### To do
Transcribe exactly everything in the data below from the line containing "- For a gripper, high" down to the line containing "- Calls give", both lines included and nothing further.

### Given information
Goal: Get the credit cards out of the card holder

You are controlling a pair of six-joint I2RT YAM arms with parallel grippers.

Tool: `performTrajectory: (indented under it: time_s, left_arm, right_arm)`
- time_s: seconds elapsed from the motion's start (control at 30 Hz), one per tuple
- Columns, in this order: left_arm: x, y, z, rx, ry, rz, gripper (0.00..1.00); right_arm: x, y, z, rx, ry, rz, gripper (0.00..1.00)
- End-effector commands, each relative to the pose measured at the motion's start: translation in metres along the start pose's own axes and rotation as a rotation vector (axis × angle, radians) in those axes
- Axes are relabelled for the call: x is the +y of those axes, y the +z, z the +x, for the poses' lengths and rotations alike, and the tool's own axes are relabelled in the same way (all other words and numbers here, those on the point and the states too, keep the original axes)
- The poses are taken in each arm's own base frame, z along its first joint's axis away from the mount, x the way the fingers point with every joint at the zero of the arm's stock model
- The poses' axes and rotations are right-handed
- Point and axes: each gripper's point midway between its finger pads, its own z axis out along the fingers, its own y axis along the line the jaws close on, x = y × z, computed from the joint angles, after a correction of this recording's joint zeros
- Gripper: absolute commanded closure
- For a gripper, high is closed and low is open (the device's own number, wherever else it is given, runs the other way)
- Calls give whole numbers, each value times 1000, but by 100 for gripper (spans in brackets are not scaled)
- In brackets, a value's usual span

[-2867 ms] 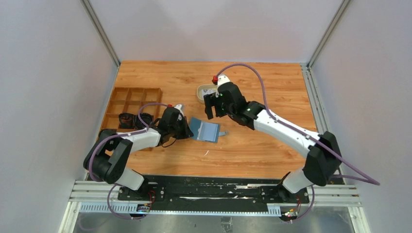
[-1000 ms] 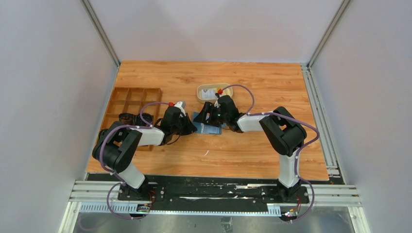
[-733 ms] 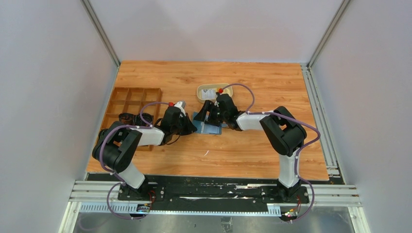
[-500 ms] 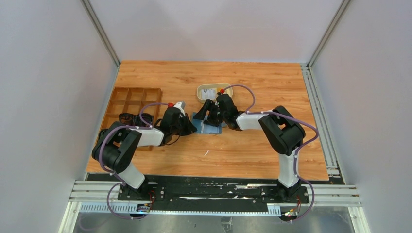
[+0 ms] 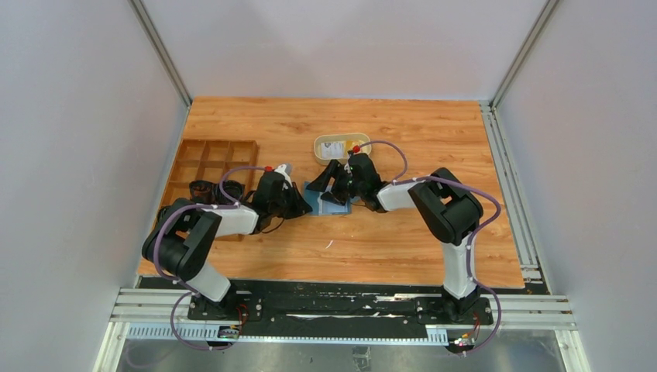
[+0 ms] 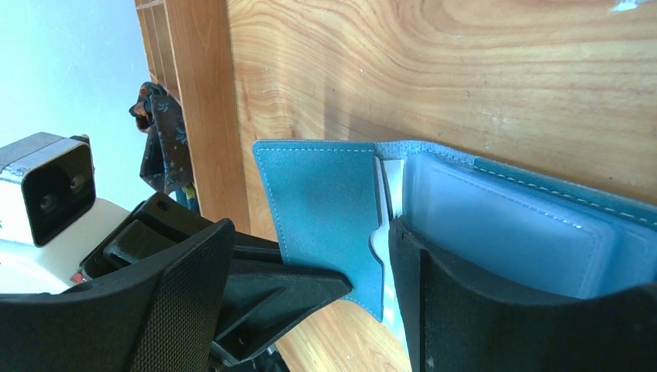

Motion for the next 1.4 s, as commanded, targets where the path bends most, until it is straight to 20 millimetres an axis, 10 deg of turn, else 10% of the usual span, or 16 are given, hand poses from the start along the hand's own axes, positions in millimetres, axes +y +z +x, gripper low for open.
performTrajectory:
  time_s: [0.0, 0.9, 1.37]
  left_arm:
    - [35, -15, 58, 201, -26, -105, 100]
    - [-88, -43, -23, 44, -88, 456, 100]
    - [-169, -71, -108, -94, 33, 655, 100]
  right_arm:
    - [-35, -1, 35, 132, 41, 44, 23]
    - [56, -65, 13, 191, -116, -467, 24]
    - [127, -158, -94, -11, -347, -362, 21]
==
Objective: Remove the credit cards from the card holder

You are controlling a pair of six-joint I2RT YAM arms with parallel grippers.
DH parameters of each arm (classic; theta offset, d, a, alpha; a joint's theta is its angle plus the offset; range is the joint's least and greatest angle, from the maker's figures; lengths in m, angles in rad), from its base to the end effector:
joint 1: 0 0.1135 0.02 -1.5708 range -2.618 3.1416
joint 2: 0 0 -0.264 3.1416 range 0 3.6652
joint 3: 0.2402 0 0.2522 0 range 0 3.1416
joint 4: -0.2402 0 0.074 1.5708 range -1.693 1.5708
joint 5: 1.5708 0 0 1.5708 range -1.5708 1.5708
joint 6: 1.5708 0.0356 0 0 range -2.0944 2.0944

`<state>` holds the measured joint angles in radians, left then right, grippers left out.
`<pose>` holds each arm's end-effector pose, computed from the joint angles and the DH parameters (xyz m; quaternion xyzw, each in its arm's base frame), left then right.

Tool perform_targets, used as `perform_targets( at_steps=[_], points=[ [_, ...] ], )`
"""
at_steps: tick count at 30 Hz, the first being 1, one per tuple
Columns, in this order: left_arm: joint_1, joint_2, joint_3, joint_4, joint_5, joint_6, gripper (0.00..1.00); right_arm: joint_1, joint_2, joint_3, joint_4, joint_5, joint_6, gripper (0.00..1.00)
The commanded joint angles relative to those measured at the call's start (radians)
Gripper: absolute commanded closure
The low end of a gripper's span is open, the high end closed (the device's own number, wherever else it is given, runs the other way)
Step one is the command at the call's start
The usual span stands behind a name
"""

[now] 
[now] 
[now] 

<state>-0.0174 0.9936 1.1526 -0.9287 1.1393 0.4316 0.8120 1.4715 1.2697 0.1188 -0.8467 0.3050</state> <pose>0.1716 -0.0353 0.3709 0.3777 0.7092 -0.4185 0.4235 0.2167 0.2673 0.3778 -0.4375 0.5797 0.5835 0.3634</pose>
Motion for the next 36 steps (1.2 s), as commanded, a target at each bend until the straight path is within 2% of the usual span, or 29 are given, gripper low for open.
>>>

### Reply to the task
- For a gripper, high is closed and low is open (the device's own number, wherever else it is given, runs the other way)
- Calls give whole numbers, each value times 1000, but by 100 for gripper (spans in brackets are not scaled)

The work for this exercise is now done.